What the task requires: Only the lines below starting at the one that contains "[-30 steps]" and ending at the one that contains "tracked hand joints" are to be reproduced, exactly and with both ends kept.

Extracted records:

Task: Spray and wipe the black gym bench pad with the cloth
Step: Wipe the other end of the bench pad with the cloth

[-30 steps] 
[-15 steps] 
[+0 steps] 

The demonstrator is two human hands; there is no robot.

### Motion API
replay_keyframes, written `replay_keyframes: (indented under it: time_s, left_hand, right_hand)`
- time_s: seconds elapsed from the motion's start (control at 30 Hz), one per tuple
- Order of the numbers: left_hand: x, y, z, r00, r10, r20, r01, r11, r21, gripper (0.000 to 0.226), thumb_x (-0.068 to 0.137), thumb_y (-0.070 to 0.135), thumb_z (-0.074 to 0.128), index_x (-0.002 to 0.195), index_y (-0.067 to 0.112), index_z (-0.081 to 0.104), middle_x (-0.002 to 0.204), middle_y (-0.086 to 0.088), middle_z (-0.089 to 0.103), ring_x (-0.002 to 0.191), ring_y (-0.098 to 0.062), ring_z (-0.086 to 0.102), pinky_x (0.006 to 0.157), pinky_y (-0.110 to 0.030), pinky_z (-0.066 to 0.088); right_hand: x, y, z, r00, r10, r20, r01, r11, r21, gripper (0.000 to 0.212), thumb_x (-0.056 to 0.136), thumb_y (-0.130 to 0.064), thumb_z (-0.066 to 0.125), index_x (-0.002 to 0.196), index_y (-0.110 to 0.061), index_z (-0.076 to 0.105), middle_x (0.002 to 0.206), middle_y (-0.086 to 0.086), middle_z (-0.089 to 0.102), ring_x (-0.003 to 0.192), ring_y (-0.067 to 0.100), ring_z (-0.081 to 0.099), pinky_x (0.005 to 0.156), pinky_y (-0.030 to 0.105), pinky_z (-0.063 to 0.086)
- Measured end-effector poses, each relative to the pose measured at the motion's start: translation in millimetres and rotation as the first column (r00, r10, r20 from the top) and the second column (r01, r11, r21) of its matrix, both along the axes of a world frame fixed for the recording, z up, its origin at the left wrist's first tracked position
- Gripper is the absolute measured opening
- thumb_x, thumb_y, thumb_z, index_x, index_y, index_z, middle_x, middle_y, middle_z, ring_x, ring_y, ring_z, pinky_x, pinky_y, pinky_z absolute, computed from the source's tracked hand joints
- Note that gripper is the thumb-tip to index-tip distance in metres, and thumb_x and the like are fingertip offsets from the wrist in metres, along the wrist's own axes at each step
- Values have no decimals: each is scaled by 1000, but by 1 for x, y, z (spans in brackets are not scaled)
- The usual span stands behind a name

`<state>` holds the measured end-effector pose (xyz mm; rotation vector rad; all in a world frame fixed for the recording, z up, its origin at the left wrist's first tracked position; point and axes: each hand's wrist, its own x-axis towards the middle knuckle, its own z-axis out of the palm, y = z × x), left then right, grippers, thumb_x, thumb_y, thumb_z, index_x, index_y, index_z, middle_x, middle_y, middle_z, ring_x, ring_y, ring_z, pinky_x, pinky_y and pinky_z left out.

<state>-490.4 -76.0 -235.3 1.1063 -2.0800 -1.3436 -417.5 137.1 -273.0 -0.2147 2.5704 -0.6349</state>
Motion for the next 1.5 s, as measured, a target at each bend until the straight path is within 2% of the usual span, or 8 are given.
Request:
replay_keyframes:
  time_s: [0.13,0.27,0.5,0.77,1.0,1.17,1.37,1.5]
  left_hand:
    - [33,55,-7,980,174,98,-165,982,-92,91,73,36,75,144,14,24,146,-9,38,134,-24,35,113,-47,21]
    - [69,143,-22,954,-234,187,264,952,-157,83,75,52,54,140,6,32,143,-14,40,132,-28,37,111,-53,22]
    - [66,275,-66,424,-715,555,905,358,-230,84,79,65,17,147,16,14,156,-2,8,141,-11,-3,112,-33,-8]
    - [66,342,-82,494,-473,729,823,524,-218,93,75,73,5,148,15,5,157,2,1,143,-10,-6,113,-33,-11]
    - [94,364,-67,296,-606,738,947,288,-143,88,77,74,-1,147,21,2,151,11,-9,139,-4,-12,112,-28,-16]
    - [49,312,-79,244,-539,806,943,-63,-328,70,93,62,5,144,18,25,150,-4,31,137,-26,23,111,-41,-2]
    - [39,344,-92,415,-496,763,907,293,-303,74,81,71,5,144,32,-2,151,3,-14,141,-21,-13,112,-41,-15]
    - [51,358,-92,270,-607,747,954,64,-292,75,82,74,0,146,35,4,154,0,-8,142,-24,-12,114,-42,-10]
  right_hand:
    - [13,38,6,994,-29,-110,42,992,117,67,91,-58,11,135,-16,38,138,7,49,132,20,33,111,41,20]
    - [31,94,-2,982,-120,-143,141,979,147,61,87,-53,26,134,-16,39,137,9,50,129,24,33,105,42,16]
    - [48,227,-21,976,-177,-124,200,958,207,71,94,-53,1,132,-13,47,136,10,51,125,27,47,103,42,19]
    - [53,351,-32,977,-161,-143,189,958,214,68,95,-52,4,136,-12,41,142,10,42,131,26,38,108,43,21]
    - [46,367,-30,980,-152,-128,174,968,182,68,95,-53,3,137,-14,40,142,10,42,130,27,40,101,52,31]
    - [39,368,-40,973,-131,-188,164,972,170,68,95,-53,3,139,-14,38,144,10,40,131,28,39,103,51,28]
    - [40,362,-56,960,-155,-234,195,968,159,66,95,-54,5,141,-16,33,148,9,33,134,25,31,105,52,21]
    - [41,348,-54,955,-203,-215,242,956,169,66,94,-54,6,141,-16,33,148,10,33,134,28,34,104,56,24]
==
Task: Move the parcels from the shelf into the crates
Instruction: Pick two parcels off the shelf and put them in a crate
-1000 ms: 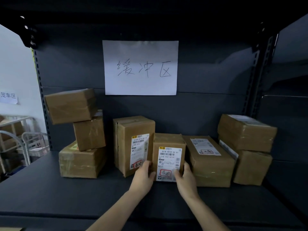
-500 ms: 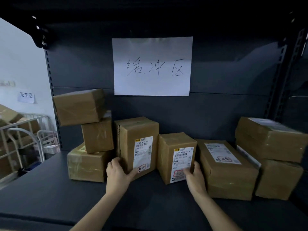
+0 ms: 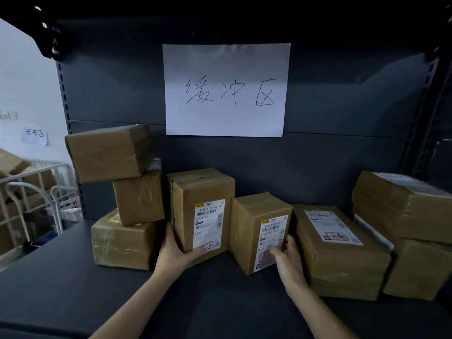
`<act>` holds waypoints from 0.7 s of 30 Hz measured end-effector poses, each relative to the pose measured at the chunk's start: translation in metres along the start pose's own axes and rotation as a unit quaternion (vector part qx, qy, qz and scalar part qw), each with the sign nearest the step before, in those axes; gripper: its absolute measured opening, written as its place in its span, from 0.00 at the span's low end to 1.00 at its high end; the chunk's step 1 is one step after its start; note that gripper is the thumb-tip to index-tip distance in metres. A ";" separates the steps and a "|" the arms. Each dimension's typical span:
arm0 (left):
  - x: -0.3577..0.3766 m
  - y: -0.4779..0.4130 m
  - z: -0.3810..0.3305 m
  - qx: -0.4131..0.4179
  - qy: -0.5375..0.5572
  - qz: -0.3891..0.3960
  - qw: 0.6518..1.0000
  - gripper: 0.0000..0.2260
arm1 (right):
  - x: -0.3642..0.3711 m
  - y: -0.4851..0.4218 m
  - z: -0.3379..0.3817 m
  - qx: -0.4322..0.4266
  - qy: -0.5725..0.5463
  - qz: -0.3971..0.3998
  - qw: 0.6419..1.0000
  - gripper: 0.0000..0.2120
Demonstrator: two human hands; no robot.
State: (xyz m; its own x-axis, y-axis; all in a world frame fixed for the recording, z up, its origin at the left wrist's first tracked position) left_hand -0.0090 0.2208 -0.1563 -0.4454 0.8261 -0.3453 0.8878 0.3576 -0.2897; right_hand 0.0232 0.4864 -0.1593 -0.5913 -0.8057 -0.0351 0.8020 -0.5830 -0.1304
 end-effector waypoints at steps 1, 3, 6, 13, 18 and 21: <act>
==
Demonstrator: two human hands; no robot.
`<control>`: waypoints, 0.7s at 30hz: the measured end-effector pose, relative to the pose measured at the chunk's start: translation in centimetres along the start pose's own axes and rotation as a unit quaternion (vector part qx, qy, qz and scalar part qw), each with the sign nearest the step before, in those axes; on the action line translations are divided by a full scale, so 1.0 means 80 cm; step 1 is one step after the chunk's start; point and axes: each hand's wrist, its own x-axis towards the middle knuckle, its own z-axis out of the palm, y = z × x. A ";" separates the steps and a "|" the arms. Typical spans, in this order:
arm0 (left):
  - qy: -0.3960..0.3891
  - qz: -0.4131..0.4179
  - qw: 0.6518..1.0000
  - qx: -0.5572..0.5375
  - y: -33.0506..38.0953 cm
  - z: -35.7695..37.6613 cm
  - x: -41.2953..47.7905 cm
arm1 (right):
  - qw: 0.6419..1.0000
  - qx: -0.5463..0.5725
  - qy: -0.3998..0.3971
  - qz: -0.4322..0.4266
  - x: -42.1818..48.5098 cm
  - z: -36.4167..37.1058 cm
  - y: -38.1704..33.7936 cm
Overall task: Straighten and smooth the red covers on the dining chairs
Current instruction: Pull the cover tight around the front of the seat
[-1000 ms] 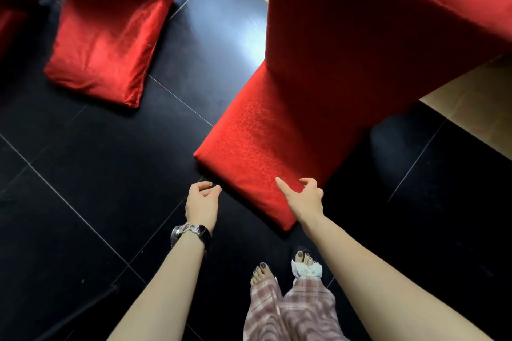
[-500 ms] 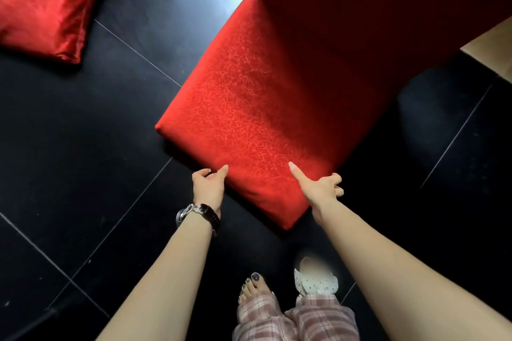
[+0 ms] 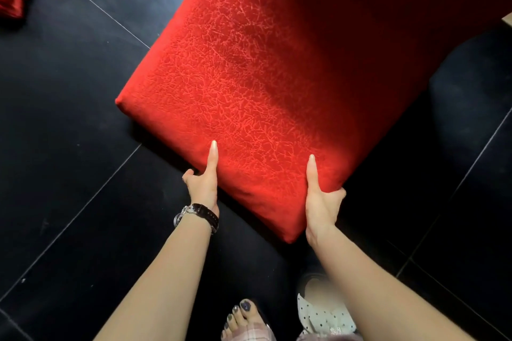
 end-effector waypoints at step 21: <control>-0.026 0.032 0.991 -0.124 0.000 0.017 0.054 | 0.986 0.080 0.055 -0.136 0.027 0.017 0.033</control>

Completed exercise:
[-30 steps] 
[-15 steps] 
[+0 steps] 

The demonstrator is two human hands; there is no robot.

### Motion API
replay_keyframes, written `replay_keyframes: (indented under it: time_s, left_hand, right_hand)`
- time_s: seconds elapsed from the motion's start (control at 30 Hz), one per tuple
- Order of the numbers: left_hand: x, y, z, r00, r10, r20, r01, r11, r21, gripper (0.000 to 0.226), thumb_x (-0.068 to 0.137), thumb_y (-0.070 to 0.135), thumb_z (-0.074 to 0.128), index_x (-0.002 to 0.195), index_y (-0.067 to 0.112), index_z (-0.081 to 0.104), middle_x (-0.002 to 0.204), middle_y (-0.086 to 0.088), middle_z (-0.089 to 0.103), ring_x (-0.002 to 0.191), ring_y (-0.098 to 0.062), ring_z (-0.086 to 0.102), pinky_x (0.006 to 0.157), pinky_y (-0.110 to 0.030), pinky_z (-0.066 to 0.088); right_hand: x, y, z, r00, r10, r20, r01, r11, r21, gripper (0.000 to 0.212), thumb_x (-0.056 to 0.136), thumb_y (-0.130 to 0.064), thumb_z (-0.066 to 0.125), index_x (-0.002 to 0.196), index_y (-0.110 to 0.061), index_z (-0.076 to 0.105), middle_x (0.002 to 0.206), middle_y (-0.086 to 0.086), middle_z (-0.089 to 0.102), ring_x (-0.003 to 0.192), ring_y (-0.067 to 0.100), ring_z (-0.081 to 0.099), pinky_x (0.005 to 0.156), pinky_y (-0.030 to 0.105), pinky_z (-0.063 to 0.086)
- Measured end-effector poses, each relative to the pose measured at the motion's start: translation in millimetres and rotation as the first column (r00, r10, r20 from the top) and the second column (r01, r11, r21) of its matrix, both along the axes of a world frame fixed for the recording, z up, its origin at the left wrist's first tracked position
- Gripper is the absolute measured opening
- thumb_x, thumb_y, thumb_z, index_x, index_y, index_z, middle_x, middle_y, middle_z, ring_x, ring_y, ring_z, pinky_x, pinky_y, pinky_z absolute, computed from the source's tracked hand joints

What has been written completes the answer.